Earlier, in a  one-on-one session with Knight School students, Shane described his newspaper career, from working on a paper in Greensboro, North Carolina, to reporting the fall of the Soviet Union in Moscow during a 20-year stint with The Baltimore Sun, and finally,  his current work in  the Washington bureau of The New York Times. Students from Lambda Pi Eta honor society and The Queens Chronicle student newspaper sat with Shane and shared  the benefits of having class in the Knight-Crane Convergence lab. He said it was much more modern than his bureau at The Times.  

The main event in Dana Auditorium began at 7 p.m., with  an introduction from James G. Babb, Jr,, chair of the Knight School Advisory Board. Joined on stage and questioned by  Dean Van King and Professor Nancy Clare Morgan of the Knight School, Shane explained his reporting duties and the editing decisions made on the  WikiLeaks story. He said that the redaction of people’s names in the government cables was a critical process involving a close collaboration between the U.S. state Department and The Times.

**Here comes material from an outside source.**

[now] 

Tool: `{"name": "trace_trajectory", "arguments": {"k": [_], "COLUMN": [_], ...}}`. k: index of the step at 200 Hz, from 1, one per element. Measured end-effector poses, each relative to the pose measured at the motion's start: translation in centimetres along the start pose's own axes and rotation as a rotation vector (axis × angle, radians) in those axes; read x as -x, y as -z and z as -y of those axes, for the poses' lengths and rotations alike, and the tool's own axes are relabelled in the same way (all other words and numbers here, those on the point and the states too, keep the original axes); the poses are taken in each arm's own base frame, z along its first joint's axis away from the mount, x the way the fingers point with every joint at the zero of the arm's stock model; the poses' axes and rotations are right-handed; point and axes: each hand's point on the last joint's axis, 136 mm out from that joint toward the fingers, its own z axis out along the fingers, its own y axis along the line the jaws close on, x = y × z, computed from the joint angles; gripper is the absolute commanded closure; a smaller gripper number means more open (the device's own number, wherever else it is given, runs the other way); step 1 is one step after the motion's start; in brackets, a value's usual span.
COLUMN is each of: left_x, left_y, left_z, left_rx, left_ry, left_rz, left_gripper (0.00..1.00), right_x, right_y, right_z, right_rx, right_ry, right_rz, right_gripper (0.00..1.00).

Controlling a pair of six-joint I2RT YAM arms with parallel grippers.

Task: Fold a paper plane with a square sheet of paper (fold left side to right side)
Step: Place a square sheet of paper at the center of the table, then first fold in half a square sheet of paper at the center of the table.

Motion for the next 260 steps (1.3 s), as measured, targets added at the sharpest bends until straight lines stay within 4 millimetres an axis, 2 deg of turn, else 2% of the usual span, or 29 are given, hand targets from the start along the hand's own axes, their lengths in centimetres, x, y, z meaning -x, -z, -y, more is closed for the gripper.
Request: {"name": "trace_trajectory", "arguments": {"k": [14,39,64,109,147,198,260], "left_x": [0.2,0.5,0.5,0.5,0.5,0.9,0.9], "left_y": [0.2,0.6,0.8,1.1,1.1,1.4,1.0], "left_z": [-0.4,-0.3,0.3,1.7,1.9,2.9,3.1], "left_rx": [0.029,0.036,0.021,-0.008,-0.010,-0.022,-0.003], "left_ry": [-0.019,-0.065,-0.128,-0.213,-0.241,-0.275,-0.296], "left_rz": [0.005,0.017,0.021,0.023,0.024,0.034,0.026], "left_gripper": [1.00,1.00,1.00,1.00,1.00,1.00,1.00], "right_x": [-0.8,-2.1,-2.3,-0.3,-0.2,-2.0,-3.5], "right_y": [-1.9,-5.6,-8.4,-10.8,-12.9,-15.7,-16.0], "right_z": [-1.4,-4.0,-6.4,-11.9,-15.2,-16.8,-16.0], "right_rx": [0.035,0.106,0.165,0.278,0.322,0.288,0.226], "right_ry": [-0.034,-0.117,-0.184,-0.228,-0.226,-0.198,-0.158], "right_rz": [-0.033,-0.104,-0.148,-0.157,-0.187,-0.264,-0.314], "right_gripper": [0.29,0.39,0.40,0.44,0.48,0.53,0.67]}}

So far, only 2 percent of the cables have been published.In an age when technology redefines speed, access and transparency, Shane addressed the specifics of how to handle what citizens  know and who should know it, particularly when the information is classified, as in the case of WikiLeaks.  Describing the decision-making involved in the story, Shane said,  “Iit’s always a daunting time at a newspaper when you decide to publish something the government says you shouldn’t publish.” After fielding  questions from King and Morgan, Shane then took hard-hitting questions from the audience, beginning with several top Knight School students.

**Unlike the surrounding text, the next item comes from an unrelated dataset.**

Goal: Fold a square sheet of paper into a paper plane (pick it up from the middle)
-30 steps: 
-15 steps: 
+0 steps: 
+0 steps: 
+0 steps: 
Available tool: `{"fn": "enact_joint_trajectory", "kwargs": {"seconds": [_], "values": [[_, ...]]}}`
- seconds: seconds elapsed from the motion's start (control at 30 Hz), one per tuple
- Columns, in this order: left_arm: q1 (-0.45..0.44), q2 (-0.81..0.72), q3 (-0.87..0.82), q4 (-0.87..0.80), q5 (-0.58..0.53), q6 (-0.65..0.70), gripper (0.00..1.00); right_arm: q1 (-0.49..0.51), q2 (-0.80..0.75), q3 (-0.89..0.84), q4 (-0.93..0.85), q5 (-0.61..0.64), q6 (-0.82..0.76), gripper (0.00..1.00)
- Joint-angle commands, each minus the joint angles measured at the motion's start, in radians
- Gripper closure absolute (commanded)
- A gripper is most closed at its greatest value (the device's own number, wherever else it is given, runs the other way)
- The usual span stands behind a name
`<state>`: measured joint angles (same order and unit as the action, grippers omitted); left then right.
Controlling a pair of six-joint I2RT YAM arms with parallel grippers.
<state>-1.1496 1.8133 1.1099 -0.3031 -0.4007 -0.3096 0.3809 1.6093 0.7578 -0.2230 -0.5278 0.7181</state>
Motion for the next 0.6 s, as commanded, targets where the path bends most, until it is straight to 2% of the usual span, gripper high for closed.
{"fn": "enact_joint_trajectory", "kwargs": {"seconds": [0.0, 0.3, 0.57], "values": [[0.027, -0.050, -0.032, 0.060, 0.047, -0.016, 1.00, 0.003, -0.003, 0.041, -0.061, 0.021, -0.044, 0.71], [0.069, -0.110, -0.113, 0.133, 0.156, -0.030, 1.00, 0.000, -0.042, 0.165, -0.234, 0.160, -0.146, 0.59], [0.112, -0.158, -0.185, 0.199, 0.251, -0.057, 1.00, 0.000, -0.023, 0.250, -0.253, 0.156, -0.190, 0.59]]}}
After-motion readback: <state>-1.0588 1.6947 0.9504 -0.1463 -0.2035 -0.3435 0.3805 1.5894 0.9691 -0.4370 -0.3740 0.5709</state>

Earlier in the day, Shane was interviewed by The Charlotte Observer, The Business Journal, and all four television stations in the Charlotte market.

In keeping with the Knight School vision of Always current, always connected, the event was streamed live via the Internet and  the #QueensKnightEvent  trended on Twitter.  Dr. John McArthur’s blog about the event, with  specifics about the questions asked can be found at http://jamcarthur.com/.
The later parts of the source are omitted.